Task prompt
Your reply should be the complete data, reproduced exactly.

○ ○ ○ ○ ○

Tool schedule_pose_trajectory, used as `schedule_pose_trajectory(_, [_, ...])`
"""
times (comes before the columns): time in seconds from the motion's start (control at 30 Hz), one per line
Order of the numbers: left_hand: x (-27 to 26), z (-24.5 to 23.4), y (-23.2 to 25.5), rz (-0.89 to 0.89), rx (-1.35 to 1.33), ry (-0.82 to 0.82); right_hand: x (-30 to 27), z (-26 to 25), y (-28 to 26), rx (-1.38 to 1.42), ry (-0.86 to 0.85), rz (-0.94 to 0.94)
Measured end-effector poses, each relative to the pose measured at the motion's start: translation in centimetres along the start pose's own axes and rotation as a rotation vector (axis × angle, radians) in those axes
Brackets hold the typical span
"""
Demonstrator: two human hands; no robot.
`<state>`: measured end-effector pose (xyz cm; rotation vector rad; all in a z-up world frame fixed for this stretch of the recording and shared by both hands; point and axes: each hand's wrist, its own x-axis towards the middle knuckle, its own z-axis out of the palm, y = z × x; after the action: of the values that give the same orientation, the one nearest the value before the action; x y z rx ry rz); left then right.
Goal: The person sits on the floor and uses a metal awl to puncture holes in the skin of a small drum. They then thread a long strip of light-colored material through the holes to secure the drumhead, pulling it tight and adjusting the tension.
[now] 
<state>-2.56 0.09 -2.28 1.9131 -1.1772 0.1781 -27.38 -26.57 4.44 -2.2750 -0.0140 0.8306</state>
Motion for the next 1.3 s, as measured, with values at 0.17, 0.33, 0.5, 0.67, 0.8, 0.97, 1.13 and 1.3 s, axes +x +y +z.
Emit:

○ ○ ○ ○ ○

Exercise solution
Tool schedule_pose_trajectory, used as `schedule_pose_trajectory(_, [_, ...])`
"""
times (comes before the columns): time in seconds from the motion's start (control at 30 Hz), one per line
Order of the numbers: left_hand: x (-27 to 26), z (-24.5 to 23.4), y (-23.2 to 25.5), rz (-0.89 to 0.89), rx (-1.35 to 1.33), ry (-0.82 to 0.82); right_hand: x (-30 to 27), z (-26 to 25), y (-28 to 26), rx (-1.38 to 1.42), ry (-0.86 to 0.85), rz (-0.94 to 0.94)
Measured end-effector poses, each relative to the pose measured at the motion's start: translation in centimetres along the start pose's own axes and rotation as a rotation vector (axis × angle, radians) in those axes
Brackets hold the typical span
"""
Demonstrator: two human hands; no robot.
`<state>`: measured end-effector pose (xyz cm; rotation vector rad; all in a z-up world frame fixed for this stretch of the recording and shared by both hands; point and axes: each hand's wrist, its own x-axis towards the middle knuckle, its own z-axis out of the palm, y = z × x; after the action: of the values that give the same orientation, the one nearest the value before the action; x y z rx ry rz); left then right.
Goal: The person sits on the floor and uses a metal awl to puncture holes in the skin of a small drum. They then thread a long strip of light-colored material through the holes to secure the drumhead, pulling it tight and adjusting the tension.
[now] 
<state>-2.56 0.09 -2.28 1.9131 -1.1772 0.1781 -27.38 -26.57 4.44 -2.2750 -0.0140 0.8306</state>
Motion for the next 1.3 s, as measured, with values at 0.17, 0.33, 0.5, 0.67, 0.8, 0.97, 1.13 and 1.3 s, axes +x +y +z.
Emit:

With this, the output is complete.